Aún así, pese a que la igualdad exige a los hombres la perdida de importantes parcelas de poder para reparar agravios históricos
injustificables contra las mujeres, es el argumento que mejor responde a esa doble aspiración de justicia y felicidad que sugiere. Es
una propuesta sencilla de entender, un objetivo capaz de animarles a coincidir con las reivindicaciones de las mujeres, una formula
que evidencia lo infundado de sus temores a una inversión de las relaciones de poder entre los sexos, la idea de que la perdida de
privilegios se acompañara de la perdida de responsabilidades y un montón de oportunidades.
La igualdad de género equivale a la desaparición de los géneros, es la consecuencia lógica del fin de las identidades, el resultado
del proceso de crítica y deslegitimación del sexismo, una herencia de igualdad en un mundo que respete la diversidad sin hacer más
distinciones entre los sexos que las derivadas del proceso reproductivo: embarazo, parto y lactancia, compatibles con que los hombres den el biberón o asuman la crianza.
Pero la igualdad de género puede acabar siendo una versión “no sexista” del modelo masculino como referente universal para hombres y mujeres, si no se produce una intervención consciente sobre este proceso, que evite incrementar el dolor que provoca al conjunto de la humanidad algunos de los rasgos más sobresalientes de la masculinidad.
Tenemos que socializar en la igualdad propiciando las elecciones personales, siempre únicas e imprevisibles, sin olvidar que la educación de los niños ha de reforzar valores poco frecuentes entre sus iguales como la confianza, el respeto a la diferencia, la autonomía en lo doméstico, la corresponsabilidad o la no violencia en la solución de los conflictos. Hay que inculcarles una actitud crítica
ante los mensajes sexistas que les llegan en forma de exigencias, a través de la familia, la escuela, las amistades o la televisión.
Una actitud crítica frente a los privilegios masculinos, que les solidarice con las reivindicaciones de las mujeres, sin verse discriminados por responsabilidades históricas del colectivo masculino que no reproducen.

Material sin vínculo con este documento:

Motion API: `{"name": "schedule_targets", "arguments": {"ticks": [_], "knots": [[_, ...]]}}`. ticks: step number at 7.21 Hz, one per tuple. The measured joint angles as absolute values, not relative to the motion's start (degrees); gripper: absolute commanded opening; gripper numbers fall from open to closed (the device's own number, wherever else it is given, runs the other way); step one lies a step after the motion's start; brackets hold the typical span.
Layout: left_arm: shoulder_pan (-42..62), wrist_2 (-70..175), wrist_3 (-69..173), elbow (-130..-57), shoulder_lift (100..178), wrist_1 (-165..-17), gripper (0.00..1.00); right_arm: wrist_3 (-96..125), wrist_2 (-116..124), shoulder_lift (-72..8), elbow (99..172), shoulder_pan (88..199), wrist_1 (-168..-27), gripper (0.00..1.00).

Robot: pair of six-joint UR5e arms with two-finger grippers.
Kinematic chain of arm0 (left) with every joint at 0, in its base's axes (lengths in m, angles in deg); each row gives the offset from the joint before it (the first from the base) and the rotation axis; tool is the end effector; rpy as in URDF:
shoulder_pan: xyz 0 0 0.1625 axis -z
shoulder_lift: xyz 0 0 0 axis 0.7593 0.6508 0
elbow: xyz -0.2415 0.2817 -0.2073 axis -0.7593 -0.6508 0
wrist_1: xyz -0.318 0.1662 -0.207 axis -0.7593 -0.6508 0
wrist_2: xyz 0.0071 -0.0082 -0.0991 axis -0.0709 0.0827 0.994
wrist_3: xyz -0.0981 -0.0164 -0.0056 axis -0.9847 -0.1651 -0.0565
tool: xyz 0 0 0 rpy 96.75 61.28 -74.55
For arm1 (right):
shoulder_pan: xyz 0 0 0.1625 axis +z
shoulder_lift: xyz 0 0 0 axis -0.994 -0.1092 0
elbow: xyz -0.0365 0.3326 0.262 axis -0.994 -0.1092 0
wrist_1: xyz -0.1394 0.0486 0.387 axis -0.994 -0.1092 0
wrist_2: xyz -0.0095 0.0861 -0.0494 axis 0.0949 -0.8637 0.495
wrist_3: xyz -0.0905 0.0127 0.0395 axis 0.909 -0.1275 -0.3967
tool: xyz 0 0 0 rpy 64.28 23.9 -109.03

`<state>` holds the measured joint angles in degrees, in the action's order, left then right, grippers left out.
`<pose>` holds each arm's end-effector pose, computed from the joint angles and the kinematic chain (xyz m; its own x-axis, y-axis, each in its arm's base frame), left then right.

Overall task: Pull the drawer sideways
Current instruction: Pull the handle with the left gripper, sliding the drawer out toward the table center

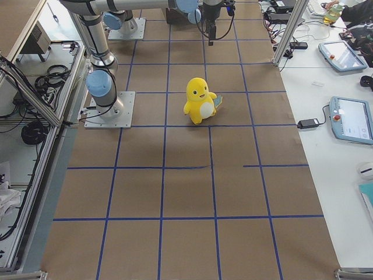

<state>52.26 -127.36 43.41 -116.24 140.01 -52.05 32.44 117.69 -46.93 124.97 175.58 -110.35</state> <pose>-0.1400 -0.4781 0.2017 -0.3045 0.1822 -0.9349 0.0548 0.9833 0.1737 0.1495 -0.5285 0.5090 -0.9985 -0.0539 0.0101 -0.0543 0.9975 -0.0459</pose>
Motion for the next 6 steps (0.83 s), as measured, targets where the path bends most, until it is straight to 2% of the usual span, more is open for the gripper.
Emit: {"name": "schedule_targets", "arguments": {"ticks": [6], "knots": [[53.48, -125.42, 43.33, -114.94, 140.18, -52.41, 0.29, 32.45, 117.69, -46.93, 124.98, 175.58, -110.36, 1.0]]}}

La igualdad de género es un objetivo que invita a participar en el diseño de un referente universal que permita socializar a los niños
y las niñas en los mismos valores, aquellos que consideremos deseables en cualquier persona con independencia de si proceden
de la masculinidad o la feminidad tradicional. Un fin que permite educar, también a los niños, en los cuidados, la prudencia, la empatía o la expresión de los sentimientos, convencidos de que no existen actitudes o conductas que resulten encomiables en los hombres y censurables en las mujeres o viceversa.